Work to be completed: Everything in the listing below must be reproduced exactly, apart from its images.

Source data:
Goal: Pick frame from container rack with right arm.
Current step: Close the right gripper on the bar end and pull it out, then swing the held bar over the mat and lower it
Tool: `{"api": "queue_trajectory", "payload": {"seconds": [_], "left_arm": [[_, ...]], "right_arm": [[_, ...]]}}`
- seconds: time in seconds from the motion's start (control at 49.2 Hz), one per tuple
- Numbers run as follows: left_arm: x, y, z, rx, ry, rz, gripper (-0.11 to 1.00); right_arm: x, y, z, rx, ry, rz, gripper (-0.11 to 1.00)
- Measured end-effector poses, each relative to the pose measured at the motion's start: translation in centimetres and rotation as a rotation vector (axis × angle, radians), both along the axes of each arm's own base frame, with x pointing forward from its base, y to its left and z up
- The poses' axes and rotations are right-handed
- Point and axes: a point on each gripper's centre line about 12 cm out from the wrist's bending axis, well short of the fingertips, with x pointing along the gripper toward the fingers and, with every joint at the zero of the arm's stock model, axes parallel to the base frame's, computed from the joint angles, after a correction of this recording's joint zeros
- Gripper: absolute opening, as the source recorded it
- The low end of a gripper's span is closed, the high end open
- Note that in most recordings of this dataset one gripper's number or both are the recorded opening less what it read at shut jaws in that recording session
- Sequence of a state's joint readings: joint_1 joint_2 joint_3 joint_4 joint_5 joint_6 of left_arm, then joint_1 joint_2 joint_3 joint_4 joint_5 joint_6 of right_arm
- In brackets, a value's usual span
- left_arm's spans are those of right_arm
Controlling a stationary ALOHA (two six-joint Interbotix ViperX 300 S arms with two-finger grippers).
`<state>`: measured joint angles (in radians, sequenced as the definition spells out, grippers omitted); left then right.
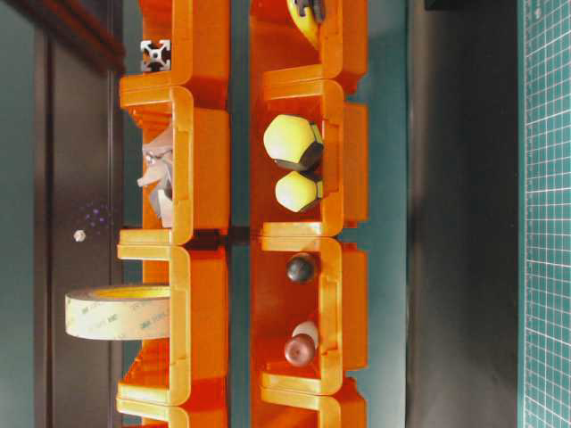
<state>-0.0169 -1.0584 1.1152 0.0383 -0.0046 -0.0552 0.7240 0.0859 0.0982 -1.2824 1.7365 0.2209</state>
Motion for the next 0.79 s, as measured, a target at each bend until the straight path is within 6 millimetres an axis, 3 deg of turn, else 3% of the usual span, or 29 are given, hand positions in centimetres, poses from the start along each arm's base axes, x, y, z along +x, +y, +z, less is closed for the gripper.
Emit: {"api": "queue_trajectory", "payload": {"seconds": [0.224,0.427,0.589,0.793], "left_arm": [[-0.3,0.0,0.1,-0.093,0.005,0.006,0.0],[-0.9,0.0,0.5,-0.103,-0.014,0.006,0.0],[-1.3,0.0,0.9,-0.103,-0.035,0.005,0.0],[-1.3,0.1,1.0,-0.109,-0.038,0.006,0.0]], "right_arm": [[2.2,5.2,2.0,-0.013,-0.026,0.169,0.26],[3.8,9.6,0.6,0.014,-0.002,0.356,0.26],[3.3,10.6,-1.7,0.064,0.075,0.388,0.26],[2.7,9.6,-8.3,0.11,0.249,0.451,0.26]]}}
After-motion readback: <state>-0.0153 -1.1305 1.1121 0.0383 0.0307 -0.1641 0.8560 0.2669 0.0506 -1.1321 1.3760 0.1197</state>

The completed task:
Goal: Pick frame from container rack with right arm.
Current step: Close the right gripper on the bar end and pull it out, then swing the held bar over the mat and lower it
Tool: `{"api": "queue_trajectory", "payload": {"seconds": [_], "left_arm": [[_, ...]], "right_arm": [[_, ...]]}}`
- seconds: time in seconds from the motion's start (control at 49.2 Hz), one per tuple
- Numbers run as follows: left_arm: x, y, z, rx, ry, rz, gripper (-0.11 to 1.00); right_arm: x, y, z, rx, ry, rz, gripper (-0.11 to 1.00)
- Measured end-effector poses, each relative to the pose measured at the motion's start: translation in centimetres and rotation as a rotation vector (axis × angle, radians), both along the axes of each arm's own base frame, with x pointing forward from its base, y to its left and z up
- The poses' axes and rotations are right-handed
- Point and axes: a point on each gripper's centre line about 12 cm out from the wrist's bending axis, well short of the fingertips, with x pointing along the gripper toward the fingers and, with every joint at the zero of the arm's stock model, axes parallel to the base frame's, computed from the joint angles, after a correction of this recording's joint zeros
- Gripper: absolute opening, as the source recorded it
- The low end of a gripper's span is closed, the high end open
- Note that in most recordings of this dataset one gripper's number or both are the recorded opening less what it read at shut jaws in that recording session
- Sequence of a state's joint readings: joint_1 joint_2 joint_3 joint_4 joint_5 joint_6 of left_arm, then joint_1 joint_2 joint_3 joint_4 joint_5 joint_6 of right_arm
- In brackets, a value's usual span
- left_arm's spans are those of right_arm
Controlling a stationary ALOHA (two six-joint Interbotix ViperX 300 S arms with two-finger grippers).
`<state>`: measured joint angles (in radians, sequenced as the definition spells out, grippers omitted); left then right.
<state>-0.0169 -1.0584 1.1152 0.0383 -0.0046 -0.0552 0.7240 0.0859 0.0982 -1.2824 1.7365 0.2209</state>
Motion for the next 0.79 s, as measured, a target at each bend until the straight path is within 6 millimetres an axis, 3 deg of turn, else 3% of the usual span, or 29 are given, hand positions in centimetres, poses from the start along each arm's base axes, x, y, z along +x, +y, +z, less is closed for the gripper.
Emit: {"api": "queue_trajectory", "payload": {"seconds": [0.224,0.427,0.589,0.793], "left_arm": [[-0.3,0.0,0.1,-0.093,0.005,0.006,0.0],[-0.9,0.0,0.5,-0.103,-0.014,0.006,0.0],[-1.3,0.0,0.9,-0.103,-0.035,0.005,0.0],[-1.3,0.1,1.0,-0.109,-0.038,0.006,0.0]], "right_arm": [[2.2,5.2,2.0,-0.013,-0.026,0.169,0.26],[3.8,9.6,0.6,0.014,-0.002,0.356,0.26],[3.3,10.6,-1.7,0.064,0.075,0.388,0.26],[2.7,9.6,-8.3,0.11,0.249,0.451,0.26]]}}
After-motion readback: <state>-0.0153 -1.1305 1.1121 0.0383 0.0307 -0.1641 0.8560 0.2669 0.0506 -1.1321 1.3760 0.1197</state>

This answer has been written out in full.